Add hygiene days. After looking at the numbers, it was clear the doctor needed two more hygiene days a week. When new patients called, they were told they couldn’t see the doctor for weeks. So while many of those patients went ahead and made an appointment, most opted to go to a practice that could get them in sooner – making the doctor’s no-show rate for new patients about 45%. Adding hygiene days helped alleviate this problem.

Stop relying on pre-scheduling alone. Not only was our doctor short-staffed in hygiene, all of his patients were pre-scheduled six months in advance. That meant there were no openings in the schedule for new patients. To correct this, we suggested implementing a hybrid system. With this system, the practice now only schedules reliable patients six months out. All other patients are contacted a month or so before their appointment to schedule. Not only did this leave more openings for new patients (as well as past-due patients), it reduced the number of cancellations and no-shows the practice deals with each day.

New patient phone calls. The doctor also needed to improve how his team members handled new patient phone calls. To do that, we suggested creating a written script so team members know exactly what to say when a new patient calls to schedule an appointment.
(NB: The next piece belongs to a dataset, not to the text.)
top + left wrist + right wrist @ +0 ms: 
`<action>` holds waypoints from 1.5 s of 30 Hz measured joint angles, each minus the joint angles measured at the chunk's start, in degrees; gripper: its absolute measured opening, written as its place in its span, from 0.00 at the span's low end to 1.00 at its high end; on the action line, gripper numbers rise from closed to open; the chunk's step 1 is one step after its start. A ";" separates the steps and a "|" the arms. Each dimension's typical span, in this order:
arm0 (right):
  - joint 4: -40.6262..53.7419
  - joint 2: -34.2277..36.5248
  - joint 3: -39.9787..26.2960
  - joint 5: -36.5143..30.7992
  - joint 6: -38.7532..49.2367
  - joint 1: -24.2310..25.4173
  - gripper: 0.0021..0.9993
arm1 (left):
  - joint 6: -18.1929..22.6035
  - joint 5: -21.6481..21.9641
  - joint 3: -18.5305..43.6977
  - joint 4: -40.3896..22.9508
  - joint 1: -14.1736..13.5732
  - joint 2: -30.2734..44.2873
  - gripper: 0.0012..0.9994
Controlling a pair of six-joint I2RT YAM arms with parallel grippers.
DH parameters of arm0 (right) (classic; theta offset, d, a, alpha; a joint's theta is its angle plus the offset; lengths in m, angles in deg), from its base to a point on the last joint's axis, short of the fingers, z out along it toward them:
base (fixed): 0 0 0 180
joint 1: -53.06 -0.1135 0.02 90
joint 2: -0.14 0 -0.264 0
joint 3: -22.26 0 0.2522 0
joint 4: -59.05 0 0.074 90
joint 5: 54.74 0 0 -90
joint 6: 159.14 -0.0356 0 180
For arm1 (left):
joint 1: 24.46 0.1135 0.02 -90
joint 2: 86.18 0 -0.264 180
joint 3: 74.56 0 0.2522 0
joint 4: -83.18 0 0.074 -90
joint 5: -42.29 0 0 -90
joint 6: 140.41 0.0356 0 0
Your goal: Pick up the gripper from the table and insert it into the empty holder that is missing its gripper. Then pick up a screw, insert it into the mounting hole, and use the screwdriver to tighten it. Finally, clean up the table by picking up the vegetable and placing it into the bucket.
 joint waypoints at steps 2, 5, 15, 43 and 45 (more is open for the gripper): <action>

This helped them to be more comfortable during the conversation and lead to more successful calls. It’s also important to make sure team members are aware of all marketing promotions and can answer questions about the practice.  

Here’s a breakdown of how the new patient phone call should go. Answer the phone with a smile and a friendly greeting, such as: “Thank you for calling Dr. Smith’s office. This is Susan. How may I help you?” Find out the patient’s name and use it during the conversation.

Next, ask patients how they heard about the practice. This will tell you if your marketing efforts are working or if current patients are referring you. If the patient is calling after a referral, say something like: “Jim is one of our favorite patients. We’ll be sure to thank him for the referral.”

From there, ask patients how you can help. This gives them the chance to express any concerns or problems they’re having. Train team members to really listen and determine how the practice can best meet each patient’s needs.

Finally, tell patients what they can expect during the first visit. This is where the written script comes in handy. The script should convey how special the office is and detail (in language patients can easily understand) what will happen at their first appointment. Be sure to let patients know how long the appointment will take so they can plan accordingly, and then get them on the schedule.

Before hanging up, ask patients if they have any other questions. Direct them to the practice website to learn more about the office and team, download forms before the visit or get directions. Thank them for calling and let them know you look forward to meeting them.

Once our doctor implemented changes to practice hours and scheduling, and trained team members to properly answer new patient calls, he began to see a significant increase in new patient appointments – boosting practice productivity and his bottom line.